イベントプログラムの内容のご紹介です。
12/5(月) 「奈良では」の地紅茶研究発表会 奈良県北部農林振興事務所
「やまとみどりについて」
‘やまとみどり’は、1924年(大正13年)に奈良県農事試験場茶業分場(現大和茶研究センター)が奈良県山辺郡山添村、福井勘次郎氏の茶園から採取した実生樹から育成されました。そして、茶の農林登録制度が始まった1953年(昭和28年)に‘やぶきた’などとともに茶農林10号として品種登録されました。本種は現在でも奈良県で唯一の登録品種となっています。
‘やまとみどり’ は耐寒性、耐病虫性に優れる極晩生種であり、品質は外観濃緑で香気比較的高く、滋味濃厚と言われています。極晩生であることから晩霜害の常襲地帯を中心に植栽されましたが、その生産性の低さから現在は県内でもほとんど栽培されていません。わずかに植栽されているものについても、生葉や荒茶の段階で他品種とブレンドされてしまい本種が単品で取引されることはほとんどありません。

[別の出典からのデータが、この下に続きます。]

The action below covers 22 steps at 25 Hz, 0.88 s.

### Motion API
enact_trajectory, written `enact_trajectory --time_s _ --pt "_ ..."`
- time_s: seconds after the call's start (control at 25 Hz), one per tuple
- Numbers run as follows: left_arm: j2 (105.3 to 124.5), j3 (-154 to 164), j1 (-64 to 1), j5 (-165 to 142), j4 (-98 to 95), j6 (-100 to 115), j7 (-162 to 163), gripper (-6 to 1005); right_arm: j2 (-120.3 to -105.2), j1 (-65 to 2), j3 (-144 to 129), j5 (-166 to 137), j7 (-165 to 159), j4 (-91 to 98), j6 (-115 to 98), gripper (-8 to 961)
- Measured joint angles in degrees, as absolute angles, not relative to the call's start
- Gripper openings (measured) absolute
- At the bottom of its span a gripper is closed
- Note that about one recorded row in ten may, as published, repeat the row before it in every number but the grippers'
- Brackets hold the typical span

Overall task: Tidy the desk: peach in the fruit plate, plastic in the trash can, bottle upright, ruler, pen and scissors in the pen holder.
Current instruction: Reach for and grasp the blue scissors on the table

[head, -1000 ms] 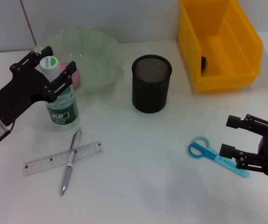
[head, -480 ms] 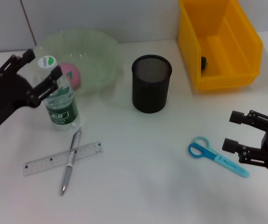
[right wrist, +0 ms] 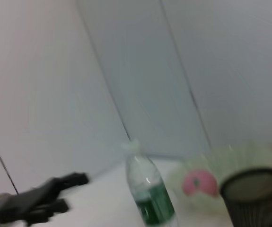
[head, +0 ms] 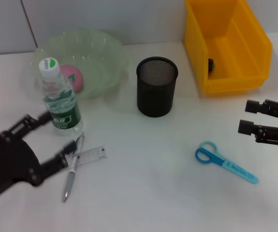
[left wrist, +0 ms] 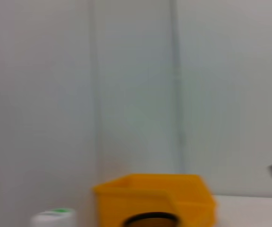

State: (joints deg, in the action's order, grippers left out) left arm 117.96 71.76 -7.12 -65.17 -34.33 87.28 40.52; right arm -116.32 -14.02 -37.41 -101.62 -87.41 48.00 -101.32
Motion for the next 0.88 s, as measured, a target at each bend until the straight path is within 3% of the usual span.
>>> enact_trajectory --time_s 0.2,0.48,0.56,0.6,0.76,0.88 --pt "117.83 71.52 -6.25 -69.91 -35.29 89.83 44.45 783 -116.59 -19.45 -41.19 -120.48 -115.48 70.9 -102.05 820" --pt "118.02 71.36 -7.07 -73.86 -34.99 89.9 45.98 782 -115.37 -32.77 -50.82 -145.91 -140.78 90.2 -113.66 820" --pt "118.18 71.35 -7.22 -74.17 -34.92 89.73 46.61 781 -116.3 -36.78 -54.74 -153.11 -143.06 91.49 -116.38 819" --pt "118.18 71.34 -7.23 -74.17 -34.92 89.71 46.67 781 -116.3 -36.78 -54.74 -153.11 -143.06 91.49 -116.38 819" --pt "118.2 71.35 -7.31 -74.2 -34.92 89.53 46.84 780 -118.63 -37.32 -62.79 -159.81 -143.12 91.71 -115.71 819" --pt "118.21 71.36 -7.58 -74.23 -34.86 89.37 46.85 780 -119.12 -36.25 -69.12 -161.12 -143.32 91.04 -112.87 818"
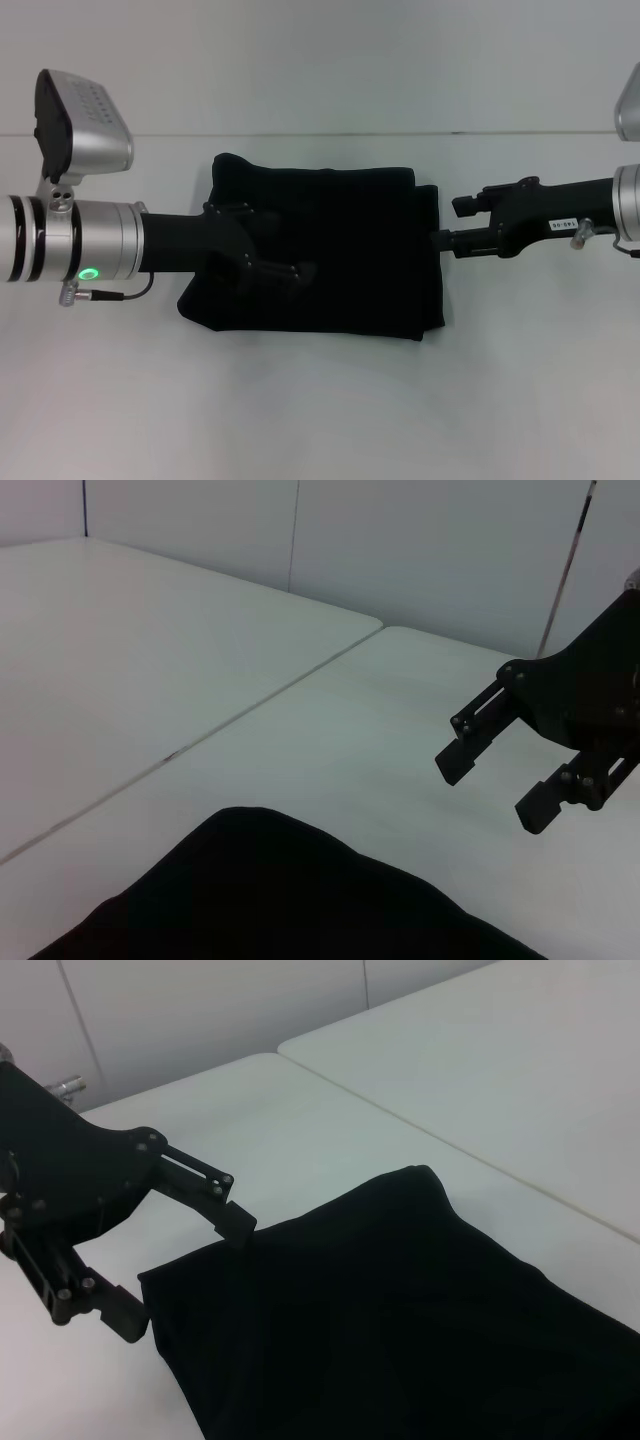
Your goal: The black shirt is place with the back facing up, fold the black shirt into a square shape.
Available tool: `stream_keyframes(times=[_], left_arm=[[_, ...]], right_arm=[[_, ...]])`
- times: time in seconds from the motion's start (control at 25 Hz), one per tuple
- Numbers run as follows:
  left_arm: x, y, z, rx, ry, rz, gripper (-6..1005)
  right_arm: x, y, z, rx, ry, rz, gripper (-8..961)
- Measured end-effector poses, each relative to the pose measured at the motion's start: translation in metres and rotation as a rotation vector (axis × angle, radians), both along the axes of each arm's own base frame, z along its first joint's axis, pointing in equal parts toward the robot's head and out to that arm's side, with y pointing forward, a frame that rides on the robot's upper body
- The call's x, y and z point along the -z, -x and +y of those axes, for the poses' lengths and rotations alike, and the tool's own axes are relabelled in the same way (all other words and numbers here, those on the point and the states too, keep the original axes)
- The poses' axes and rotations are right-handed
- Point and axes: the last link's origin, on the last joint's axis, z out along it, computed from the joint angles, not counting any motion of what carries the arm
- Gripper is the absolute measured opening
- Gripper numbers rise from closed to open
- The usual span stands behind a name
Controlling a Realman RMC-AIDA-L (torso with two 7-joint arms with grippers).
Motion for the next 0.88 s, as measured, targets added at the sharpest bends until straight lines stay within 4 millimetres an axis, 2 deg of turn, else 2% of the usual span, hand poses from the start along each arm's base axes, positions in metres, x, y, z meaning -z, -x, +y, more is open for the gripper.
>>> stream_keyframes(times=[0.88], left_arm=[[-0.0017,-0.0040,0.0048,0.011,-0.010,0.007,948]], right_arm=[[0.0005,0.0085,0.0064,-0.024,-0.014,-0.007,699]])
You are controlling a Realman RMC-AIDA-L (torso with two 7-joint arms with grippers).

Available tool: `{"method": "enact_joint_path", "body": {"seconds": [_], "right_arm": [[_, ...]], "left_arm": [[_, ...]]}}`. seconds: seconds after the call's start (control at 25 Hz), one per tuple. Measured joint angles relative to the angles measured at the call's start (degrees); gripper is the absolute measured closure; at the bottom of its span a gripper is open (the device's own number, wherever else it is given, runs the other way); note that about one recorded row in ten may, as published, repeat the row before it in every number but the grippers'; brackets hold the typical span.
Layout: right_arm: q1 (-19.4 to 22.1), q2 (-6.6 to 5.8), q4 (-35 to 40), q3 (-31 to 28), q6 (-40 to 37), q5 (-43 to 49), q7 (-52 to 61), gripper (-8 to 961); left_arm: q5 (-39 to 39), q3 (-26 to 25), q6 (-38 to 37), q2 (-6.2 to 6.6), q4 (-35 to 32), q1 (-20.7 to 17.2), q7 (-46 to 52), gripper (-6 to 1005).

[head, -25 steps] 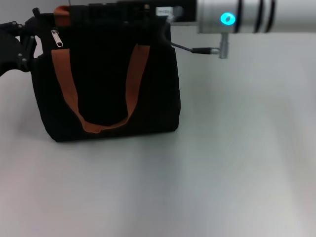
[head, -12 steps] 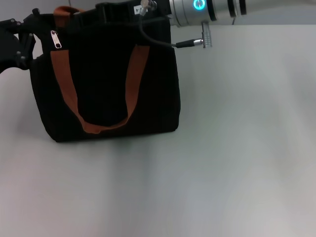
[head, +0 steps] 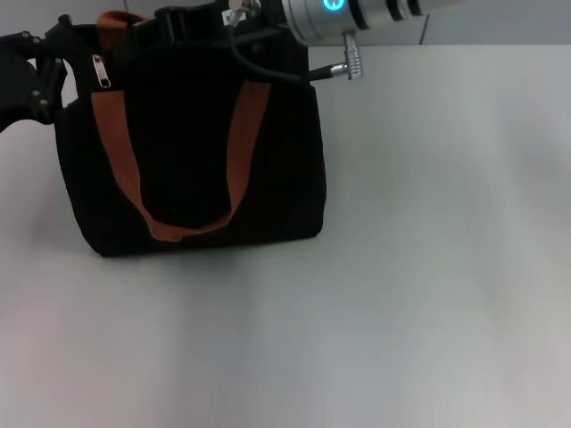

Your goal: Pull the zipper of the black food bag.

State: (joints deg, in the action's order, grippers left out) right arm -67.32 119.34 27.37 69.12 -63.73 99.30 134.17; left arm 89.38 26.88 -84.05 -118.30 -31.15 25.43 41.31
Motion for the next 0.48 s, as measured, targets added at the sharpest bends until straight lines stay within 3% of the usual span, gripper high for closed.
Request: {"method": "enact_joint_path", "body": {"seconds": [0.48], "right_arm": [[-1.74, 0.34, -0.8, 2.32, 1.91, 0.09, 0.69, 628]], "left_arm": [[0.0, 0.06, -1.19, 0.0, -0.09, 0.51, 0.25, 958]]}}
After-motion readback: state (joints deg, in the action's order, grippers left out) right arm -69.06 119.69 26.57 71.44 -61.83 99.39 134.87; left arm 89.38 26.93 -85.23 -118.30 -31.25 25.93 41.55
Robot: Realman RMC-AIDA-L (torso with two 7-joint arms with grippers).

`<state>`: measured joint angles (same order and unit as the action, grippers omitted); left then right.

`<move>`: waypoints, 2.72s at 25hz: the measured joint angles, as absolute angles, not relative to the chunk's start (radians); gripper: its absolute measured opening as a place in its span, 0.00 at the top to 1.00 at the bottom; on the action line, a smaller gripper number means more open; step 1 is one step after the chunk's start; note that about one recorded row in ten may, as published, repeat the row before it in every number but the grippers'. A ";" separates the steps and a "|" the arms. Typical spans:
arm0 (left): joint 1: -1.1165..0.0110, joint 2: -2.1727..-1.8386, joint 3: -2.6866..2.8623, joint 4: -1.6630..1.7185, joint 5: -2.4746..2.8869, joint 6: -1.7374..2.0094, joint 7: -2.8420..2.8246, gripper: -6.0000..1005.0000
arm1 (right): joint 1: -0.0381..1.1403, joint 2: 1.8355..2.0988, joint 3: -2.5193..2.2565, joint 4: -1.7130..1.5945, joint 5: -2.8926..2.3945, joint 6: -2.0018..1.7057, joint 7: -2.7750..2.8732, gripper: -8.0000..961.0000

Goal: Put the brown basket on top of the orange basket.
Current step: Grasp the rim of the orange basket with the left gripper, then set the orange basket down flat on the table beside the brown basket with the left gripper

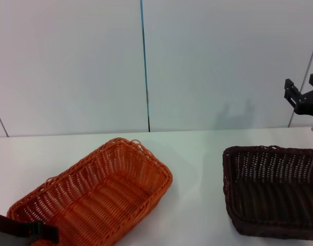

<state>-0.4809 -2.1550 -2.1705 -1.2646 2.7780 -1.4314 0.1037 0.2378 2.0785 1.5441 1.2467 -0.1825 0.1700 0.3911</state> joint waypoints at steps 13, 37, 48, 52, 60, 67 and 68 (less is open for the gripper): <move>-0.489 -2.156 -2.171 -1.195 2.778 -1.374 0.112 0.33 | 0.248 2.078 1.550 1.241 -0.184 0.174 0.391 0.41; -0.521 -2.153 -2.121 -1.141 2.791 -1.324 0.156 0.59 | 0.238 2.081 1.548 1.243 -0.184 0.189 0.326 0.41; -0.525 -2.149 -2.127 -1.122 2.778 -1.335 0.186 0.79 | 0.235 2.083 1.552 1.218 -0.184 0.256 0.325 0.43; -0.532 -2.140 -2.132 -1.117 2.779 -1.339 0.189 0.80 | 0.229 2.083 1.551 1.214 -0.183 0.260 0.325 0.45; -0.579 -2.098 -2.178 -1.110 2.779 -1.358 0.192 0.82 | 0.220 2.083 1.551 1.209 -0.179 0.265 0.325 0.50; -0.642 -2.040 -2.212 -1.087 2.778 -1.409 0.200 0.83 | 0.219 2.083 1.549 1.206 -0.182 0.266 0.326 0.49; -0.651 -2.032 -2.223 -1.076 2.778 -1.419 0.205 0.83 | 0.219 2.083 1.549 1.206 -0.181 0.265 0.326 0.49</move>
<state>-0.6515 -2.0323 -2.2226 -1.0761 2.7777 -1.4190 0.2052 0.2192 2.0831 1.5491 1.2056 -0.1814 0.2655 0.3257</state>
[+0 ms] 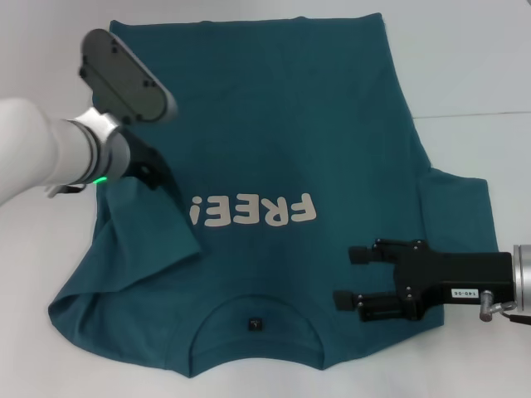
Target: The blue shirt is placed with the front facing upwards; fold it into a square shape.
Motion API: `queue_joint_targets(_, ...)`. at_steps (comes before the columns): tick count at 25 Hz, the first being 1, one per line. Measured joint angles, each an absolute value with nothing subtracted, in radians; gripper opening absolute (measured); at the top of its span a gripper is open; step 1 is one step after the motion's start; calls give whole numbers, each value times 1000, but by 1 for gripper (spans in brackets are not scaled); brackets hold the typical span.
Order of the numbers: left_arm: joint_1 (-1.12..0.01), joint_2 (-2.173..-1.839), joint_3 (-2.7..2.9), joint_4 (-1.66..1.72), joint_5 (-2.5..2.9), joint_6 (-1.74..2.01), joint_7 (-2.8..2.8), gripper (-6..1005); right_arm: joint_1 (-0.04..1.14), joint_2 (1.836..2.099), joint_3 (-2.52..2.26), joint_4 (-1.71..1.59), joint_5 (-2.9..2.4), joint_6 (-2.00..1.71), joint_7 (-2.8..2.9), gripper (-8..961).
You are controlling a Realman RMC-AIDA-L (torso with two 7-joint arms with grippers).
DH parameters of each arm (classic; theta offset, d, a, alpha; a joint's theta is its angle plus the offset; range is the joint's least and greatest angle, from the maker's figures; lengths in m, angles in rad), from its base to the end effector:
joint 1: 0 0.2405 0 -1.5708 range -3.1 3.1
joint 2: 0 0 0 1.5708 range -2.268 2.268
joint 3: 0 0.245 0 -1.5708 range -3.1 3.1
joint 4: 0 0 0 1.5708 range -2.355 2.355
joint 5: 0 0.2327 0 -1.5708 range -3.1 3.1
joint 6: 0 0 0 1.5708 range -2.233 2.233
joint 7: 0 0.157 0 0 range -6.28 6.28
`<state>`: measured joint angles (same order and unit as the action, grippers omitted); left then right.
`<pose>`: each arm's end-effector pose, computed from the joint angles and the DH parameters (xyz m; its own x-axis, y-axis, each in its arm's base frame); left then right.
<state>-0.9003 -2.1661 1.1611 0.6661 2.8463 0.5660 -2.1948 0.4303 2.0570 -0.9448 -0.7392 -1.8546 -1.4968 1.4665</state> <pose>-0.1898 0.4946 -0.0509 0.9332 0.3365 -0.1260 0.1236 -0.6299 -0.7667 0.2654 0.3366 -0.0114 0.8022 -0.3815 -0.4594 -0.4805 -0.8691 -0.1174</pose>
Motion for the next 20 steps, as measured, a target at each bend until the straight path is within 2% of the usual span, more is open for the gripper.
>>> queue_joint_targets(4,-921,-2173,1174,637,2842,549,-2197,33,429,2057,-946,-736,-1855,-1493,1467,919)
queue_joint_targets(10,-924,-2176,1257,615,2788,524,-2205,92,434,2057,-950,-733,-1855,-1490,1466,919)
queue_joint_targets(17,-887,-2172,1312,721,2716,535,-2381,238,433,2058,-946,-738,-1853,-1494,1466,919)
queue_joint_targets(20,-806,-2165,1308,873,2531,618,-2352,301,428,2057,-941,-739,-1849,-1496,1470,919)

本種はこのまま放っておけば、遠からず奈良県内から消滅するかもしれません。しかし、奈良県唯一の育成品種であり奈良県を連想させる品種名であることから、直売など販売チャネルが多様化した現在においては活かせる場面も出てくるのではないかと考えます。そこで、本種を改めて再評価する取組みを始めました。今回はこのことについて、少しお話したいと思います。
2016.9.16
宮本大輔(みやもとだいすけ)
プロフィール
1990年奈良県採用。主に茶関係の農業改良普及、研究業務に従事。現在は
奈良県北部農林振興事務所 農産物ブランド推進第二係長。